Your assignment: Please set down word for word every line from the one holding "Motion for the" to the end of the data below, both included.

Input data:
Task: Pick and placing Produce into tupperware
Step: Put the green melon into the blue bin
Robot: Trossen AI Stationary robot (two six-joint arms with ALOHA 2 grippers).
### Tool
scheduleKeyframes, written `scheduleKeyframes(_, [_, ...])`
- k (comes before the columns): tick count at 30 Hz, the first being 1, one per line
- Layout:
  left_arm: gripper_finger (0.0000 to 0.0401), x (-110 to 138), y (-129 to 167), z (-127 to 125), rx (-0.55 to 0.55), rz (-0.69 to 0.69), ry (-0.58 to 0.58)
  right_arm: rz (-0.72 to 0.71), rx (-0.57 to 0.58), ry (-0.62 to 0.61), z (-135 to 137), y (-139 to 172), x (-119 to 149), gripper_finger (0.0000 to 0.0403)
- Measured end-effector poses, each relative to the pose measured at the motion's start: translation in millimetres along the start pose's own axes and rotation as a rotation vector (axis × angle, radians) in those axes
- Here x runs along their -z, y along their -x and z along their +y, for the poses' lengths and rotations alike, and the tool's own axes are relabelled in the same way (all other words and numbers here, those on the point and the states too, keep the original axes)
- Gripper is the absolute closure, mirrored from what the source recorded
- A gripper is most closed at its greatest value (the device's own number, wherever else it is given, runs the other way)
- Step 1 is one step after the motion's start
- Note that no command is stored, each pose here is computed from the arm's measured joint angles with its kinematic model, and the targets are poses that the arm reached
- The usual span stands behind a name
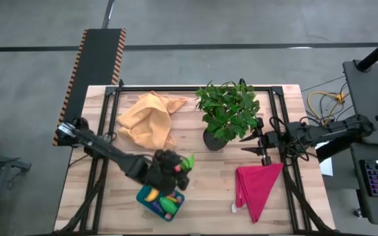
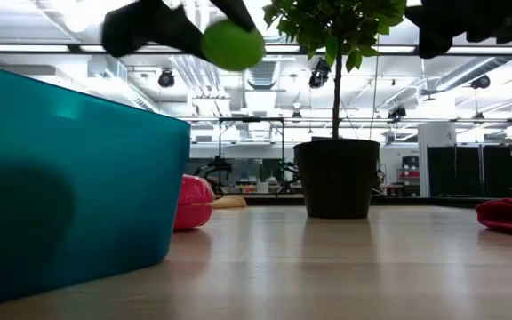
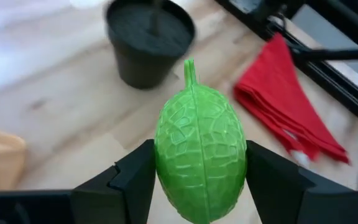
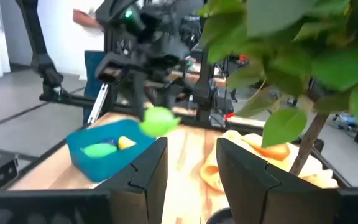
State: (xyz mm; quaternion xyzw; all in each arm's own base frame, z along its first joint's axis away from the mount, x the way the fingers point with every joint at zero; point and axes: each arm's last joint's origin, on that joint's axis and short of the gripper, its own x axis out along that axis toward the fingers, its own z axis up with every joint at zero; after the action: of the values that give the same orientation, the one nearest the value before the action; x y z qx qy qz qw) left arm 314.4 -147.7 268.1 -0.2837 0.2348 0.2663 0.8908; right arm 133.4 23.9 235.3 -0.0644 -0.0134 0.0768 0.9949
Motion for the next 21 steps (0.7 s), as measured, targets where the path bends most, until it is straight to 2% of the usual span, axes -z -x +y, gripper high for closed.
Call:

Written solution:
Motion for the next 21 steps (0.7 s), as measured, targets where the path bends most, until it is straight to 2% of the usual span, axes -z -x +y, gripper high for closed.
Call:

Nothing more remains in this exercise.